→ What the task asks
Under this line are the records; repeat exactly the lines starting at the one containing "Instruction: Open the" and ending at the one containing "Could you point", omitting pictures.

Items from a dataset:

=-=-=

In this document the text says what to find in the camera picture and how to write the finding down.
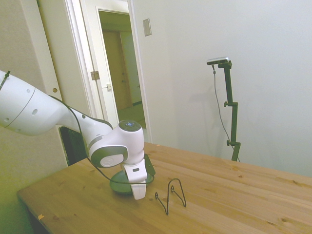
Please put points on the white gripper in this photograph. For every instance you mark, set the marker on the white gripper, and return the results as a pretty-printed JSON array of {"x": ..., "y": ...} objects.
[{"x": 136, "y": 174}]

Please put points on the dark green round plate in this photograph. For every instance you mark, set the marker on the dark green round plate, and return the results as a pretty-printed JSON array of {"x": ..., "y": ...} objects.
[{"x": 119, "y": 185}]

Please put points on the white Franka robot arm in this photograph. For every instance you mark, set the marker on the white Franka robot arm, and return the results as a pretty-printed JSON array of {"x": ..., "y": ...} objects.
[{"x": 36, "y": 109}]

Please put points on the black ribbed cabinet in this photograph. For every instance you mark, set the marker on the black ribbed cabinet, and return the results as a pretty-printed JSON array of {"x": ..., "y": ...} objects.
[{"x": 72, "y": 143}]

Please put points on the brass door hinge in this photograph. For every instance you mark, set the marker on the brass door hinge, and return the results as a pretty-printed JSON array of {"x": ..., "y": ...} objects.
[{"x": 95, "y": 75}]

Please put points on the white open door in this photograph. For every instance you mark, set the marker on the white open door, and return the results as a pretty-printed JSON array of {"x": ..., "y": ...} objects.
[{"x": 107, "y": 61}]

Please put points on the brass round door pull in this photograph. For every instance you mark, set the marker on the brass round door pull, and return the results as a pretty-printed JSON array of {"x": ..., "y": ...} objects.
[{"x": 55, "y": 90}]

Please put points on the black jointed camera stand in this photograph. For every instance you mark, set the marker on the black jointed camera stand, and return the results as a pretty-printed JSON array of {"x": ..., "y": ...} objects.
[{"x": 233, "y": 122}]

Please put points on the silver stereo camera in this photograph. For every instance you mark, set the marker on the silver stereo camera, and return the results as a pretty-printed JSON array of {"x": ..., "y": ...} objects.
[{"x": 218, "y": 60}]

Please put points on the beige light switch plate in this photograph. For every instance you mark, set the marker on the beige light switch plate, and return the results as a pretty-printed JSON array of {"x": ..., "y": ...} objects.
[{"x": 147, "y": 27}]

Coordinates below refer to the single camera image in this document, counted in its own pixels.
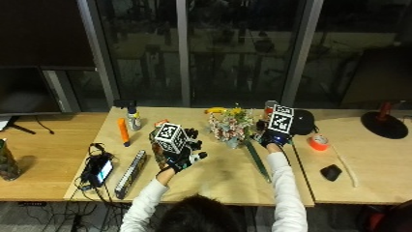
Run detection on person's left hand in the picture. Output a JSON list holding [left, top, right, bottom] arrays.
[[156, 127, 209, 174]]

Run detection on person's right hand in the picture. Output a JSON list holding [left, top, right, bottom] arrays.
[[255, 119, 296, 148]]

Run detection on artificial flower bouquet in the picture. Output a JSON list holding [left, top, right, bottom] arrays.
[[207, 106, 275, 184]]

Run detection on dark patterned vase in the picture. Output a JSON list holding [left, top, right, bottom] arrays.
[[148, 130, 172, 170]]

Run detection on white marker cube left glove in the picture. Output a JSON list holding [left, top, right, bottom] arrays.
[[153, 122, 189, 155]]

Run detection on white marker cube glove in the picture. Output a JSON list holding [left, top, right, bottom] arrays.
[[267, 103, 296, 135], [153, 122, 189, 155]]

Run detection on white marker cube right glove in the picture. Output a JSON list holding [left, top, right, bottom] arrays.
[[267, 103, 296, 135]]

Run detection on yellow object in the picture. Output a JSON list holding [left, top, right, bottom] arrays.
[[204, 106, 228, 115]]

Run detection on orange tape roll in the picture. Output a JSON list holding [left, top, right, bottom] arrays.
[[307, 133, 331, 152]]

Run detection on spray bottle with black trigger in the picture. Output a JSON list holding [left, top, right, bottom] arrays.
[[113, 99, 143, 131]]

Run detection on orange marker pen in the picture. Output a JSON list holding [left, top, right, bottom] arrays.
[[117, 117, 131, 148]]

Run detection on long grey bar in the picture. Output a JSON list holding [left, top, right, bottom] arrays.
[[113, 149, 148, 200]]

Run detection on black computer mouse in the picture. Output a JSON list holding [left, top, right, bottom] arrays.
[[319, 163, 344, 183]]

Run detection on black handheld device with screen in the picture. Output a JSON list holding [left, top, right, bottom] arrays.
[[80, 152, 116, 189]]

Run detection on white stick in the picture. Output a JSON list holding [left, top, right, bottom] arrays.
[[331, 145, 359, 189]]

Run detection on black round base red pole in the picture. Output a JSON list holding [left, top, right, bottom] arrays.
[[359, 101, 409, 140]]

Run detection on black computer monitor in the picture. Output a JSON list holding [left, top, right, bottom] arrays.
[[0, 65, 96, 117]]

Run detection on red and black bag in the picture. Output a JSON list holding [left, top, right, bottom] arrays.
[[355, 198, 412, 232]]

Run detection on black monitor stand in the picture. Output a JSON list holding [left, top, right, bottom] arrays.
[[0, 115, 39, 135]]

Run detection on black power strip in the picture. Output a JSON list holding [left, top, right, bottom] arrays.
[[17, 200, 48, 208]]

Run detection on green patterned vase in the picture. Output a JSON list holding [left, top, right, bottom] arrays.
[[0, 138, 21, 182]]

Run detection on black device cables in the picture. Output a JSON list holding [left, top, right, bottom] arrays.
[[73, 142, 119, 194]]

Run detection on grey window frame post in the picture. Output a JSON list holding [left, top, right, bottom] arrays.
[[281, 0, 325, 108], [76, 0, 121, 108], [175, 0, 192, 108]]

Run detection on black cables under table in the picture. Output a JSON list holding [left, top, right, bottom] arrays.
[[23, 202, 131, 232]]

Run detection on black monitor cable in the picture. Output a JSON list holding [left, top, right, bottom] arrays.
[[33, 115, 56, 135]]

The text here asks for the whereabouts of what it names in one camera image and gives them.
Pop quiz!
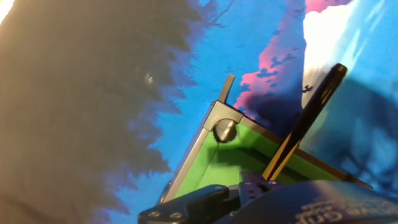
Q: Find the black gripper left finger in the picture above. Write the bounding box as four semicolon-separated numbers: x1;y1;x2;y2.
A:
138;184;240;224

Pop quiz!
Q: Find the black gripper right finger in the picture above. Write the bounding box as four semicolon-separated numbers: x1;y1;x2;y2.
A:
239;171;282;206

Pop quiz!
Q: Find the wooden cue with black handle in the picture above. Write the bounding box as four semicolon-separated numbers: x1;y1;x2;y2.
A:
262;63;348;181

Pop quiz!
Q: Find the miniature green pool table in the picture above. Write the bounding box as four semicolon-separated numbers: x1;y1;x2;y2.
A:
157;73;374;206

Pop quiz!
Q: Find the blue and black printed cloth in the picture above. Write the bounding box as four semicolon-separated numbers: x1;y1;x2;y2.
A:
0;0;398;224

=-=-=

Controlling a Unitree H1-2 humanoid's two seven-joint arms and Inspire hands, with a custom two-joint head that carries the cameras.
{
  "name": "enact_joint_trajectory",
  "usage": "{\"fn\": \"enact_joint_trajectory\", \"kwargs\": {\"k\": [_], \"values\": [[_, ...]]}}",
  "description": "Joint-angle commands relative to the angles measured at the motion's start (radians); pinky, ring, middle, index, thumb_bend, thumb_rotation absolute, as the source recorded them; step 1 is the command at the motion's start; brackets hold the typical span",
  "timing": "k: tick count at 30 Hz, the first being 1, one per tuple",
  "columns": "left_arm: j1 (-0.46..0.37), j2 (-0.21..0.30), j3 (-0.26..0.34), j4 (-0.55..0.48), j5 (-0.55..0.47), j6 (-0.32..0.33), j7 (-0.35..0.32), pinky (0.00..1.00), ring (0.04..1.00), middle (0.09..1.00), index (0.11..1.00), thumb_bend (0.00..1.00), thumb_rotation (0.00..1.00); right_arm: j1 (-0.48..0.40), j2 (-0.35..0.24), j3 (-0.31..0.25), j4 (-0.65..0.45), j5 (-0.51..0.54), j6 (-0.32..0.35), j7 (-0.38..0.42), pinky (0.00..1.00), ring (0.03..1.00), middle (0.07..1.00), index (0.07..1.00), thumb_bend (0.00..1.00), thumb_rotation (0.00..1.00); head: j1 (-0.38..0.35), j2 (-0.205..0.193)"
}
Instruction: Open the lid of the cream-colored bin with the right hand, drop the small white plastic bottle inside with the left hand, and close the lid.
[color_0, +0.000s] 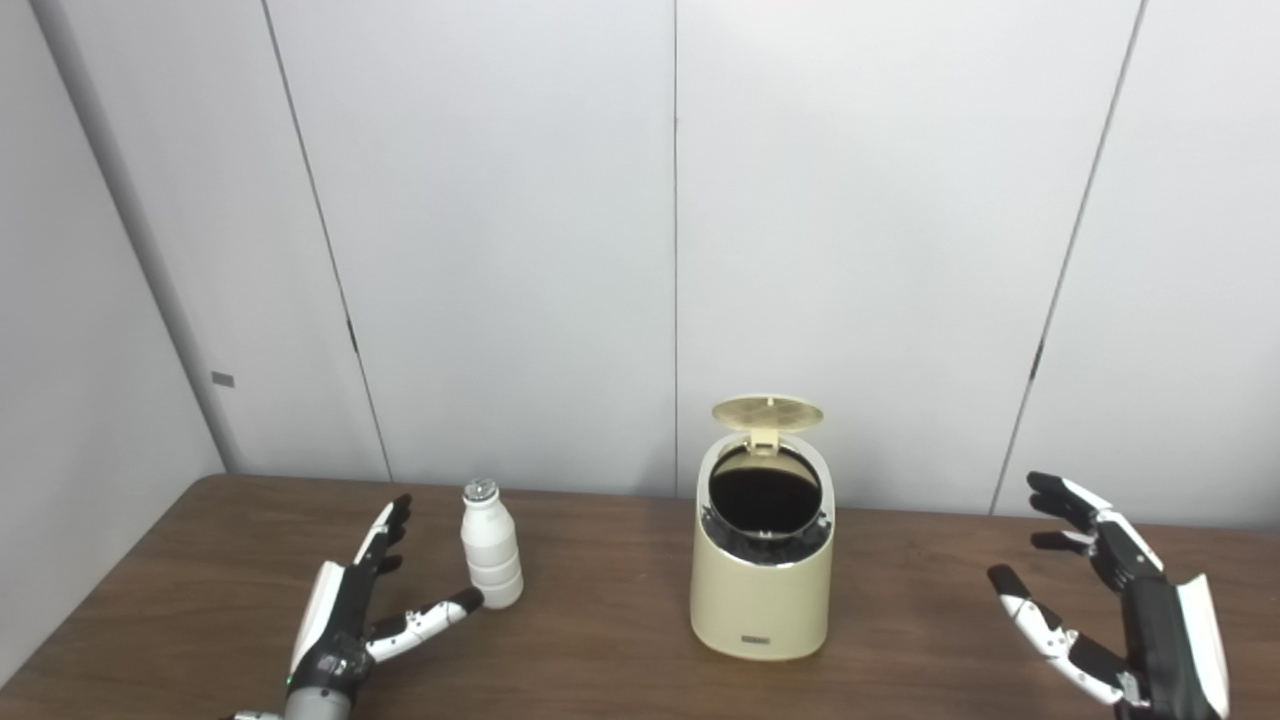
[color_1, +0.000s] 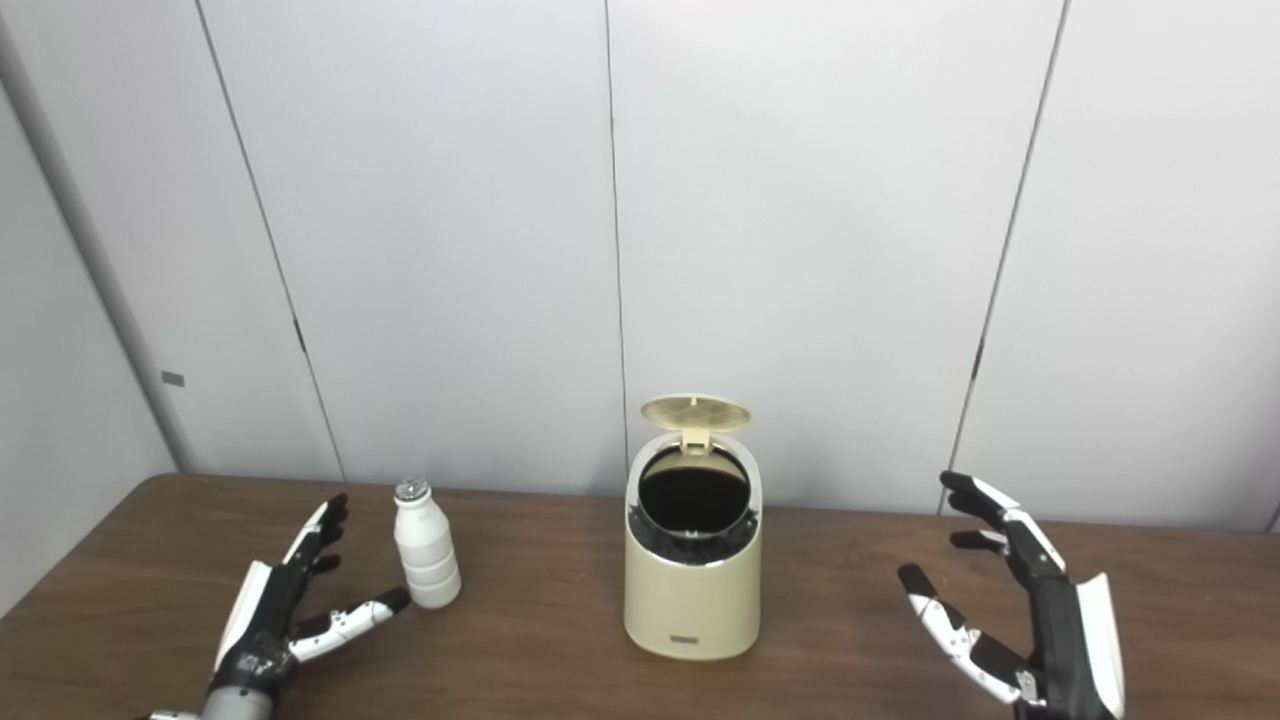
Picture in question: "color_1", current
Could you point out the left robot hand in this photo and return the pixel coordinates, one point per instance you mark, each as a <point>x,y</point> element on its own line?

=-=-=

→ Solution
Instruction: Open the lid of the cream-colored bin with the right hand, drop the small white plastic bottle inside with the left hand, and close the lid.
[color_0, +0.000s] 
[color_1, +0.000s] 
Picture in question: "color_1", current
Could you point out the left robot hand in this photo and return the pixel coordinates, one point per instance you mark, each as a <point>x,y</point> element on its own line?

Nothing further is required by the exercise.